Report every line of the records beneath this task that holds the string "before".

== Input for this task ==

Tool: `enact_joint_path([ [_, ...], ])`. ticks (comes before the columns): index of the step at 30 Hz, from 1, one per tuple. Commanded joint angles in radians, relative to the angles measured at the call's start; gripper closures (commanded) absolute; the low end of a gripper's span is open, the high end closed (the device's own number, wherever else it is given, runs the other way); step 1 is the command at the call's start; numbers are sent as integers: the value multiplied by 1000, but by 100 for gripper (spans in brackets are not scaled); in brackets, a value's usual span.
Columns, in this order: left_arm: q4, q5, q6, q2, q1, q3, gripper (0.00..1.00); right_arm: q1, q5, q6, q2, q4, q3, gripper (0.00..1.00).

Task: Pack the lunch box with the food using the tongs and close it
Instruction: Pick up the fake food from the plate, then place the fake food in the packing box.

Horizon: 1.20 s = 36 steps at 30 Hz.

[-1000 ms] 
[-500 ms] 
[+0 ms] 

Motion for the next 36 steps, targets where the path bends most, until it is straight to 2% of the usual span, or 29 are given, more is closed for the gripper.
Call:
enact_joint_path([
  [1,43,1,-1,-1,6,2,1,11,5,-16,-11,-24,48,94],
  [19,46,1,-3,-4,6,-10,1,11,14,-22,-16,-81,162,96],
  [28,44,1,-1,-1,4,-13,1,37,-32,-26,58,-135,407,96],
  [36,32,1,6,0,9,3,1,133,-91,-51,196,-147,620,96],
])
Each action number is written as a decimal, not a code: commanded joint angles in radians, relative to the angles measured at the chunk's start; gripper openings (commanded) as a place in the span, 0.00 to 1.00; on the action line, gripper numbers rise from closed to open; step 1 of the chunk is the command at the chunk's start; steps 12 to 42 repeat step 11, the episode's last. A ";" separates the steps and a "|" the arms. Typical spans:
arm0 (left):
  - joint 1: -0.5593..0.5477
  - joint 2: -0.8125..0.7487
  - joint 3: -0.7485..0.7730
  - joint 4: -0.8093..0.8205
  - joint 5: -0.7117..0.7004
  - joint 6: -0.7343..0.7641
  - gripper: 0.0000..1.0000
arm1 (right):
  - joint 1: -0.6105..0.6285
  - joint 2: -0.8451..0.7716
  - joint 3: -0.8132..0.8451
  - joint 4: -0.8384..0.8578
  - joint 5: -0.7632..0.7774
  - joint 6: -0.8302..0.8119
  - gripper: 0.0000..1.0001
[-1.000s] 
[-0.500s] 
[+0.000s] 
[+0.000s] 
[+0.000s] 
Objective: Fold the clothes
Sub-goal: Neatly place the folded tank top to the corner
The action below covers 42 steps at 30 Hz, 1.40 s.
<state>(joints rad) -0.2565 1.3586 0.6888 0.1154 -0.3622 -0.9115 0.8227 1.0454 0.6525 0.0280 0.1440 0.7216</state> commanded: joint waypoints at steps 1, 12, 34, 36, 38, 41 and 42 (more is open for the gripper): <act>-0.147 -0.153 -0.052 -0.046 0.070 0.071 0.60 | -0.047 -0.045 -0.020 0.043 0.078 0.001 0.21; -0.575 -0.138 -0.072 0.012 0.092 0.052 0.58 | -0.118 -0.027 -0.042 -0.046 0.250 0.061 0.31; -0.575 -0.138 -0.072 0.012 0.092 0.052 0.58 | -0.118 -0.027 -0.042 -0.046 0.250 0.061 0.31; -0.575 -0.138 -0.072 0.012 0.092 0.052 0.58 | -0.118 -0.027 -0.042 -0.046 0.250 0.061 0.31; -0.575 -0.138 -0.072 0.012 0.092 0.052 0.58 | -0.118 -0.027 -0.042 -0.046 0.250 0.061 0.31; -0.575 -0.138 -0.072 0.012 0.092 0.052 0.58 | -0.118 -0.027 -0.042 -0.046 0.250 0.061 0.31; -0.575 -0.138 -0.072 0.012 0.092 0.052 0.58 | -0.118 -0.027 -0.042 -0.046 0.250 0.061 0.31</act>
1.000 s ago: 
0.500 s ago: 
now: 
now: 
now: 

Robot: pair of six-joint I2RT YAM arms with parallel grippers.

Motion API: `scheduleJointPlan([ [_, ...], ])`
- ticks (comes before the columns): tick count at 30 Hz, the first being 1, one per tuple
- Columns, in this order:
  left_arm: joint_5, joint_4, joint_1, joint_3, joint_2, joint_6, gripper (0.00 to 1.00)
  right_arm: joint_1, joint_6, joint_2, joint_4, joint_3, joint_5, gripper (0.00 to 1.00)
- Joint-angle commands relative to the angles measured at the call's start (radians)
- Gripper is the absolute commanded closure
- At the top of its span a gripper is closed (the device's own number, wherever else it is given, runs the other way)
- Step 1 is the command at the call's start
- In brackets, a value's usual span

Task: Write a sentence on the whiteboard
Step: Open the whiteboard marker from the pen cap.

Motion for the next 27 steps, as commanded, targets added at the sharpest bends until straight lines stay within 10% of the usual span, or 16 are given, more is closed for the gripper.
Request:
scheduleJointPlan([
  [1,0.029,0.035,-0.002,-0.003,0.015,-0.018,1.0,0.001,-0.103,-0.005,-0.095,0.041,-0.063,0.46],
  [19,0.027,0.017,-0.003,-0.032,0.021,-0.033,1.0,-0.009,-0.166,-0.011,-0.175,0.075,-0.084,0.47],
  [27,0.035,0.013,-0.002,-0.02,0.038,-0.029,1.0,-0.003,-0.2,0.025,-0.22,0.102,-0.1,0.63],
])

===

■ **Result**
Tool: `enact_joint_path([ [_, ...], ])`. ticks (comes before the columns): index of the step at 30 Hz, from 1, one per tuple. Commanded joint angles in radians, relative to the angles measured at the call's start; gripper closures (commanded) absolute; the low end of a gripper's span is open, the high end closed (the device's own number, wherever else it is given, runs the other way); step 1 is the command at the call's start; numbers are sent as integers: the value multiplied by 1000, but by 100 for gripper (spans in brackets are not scaled); in brackets, a value's usual span.
- ticks (comes before the columns): tick count at 30 Hz, the first being 1, one per tuple

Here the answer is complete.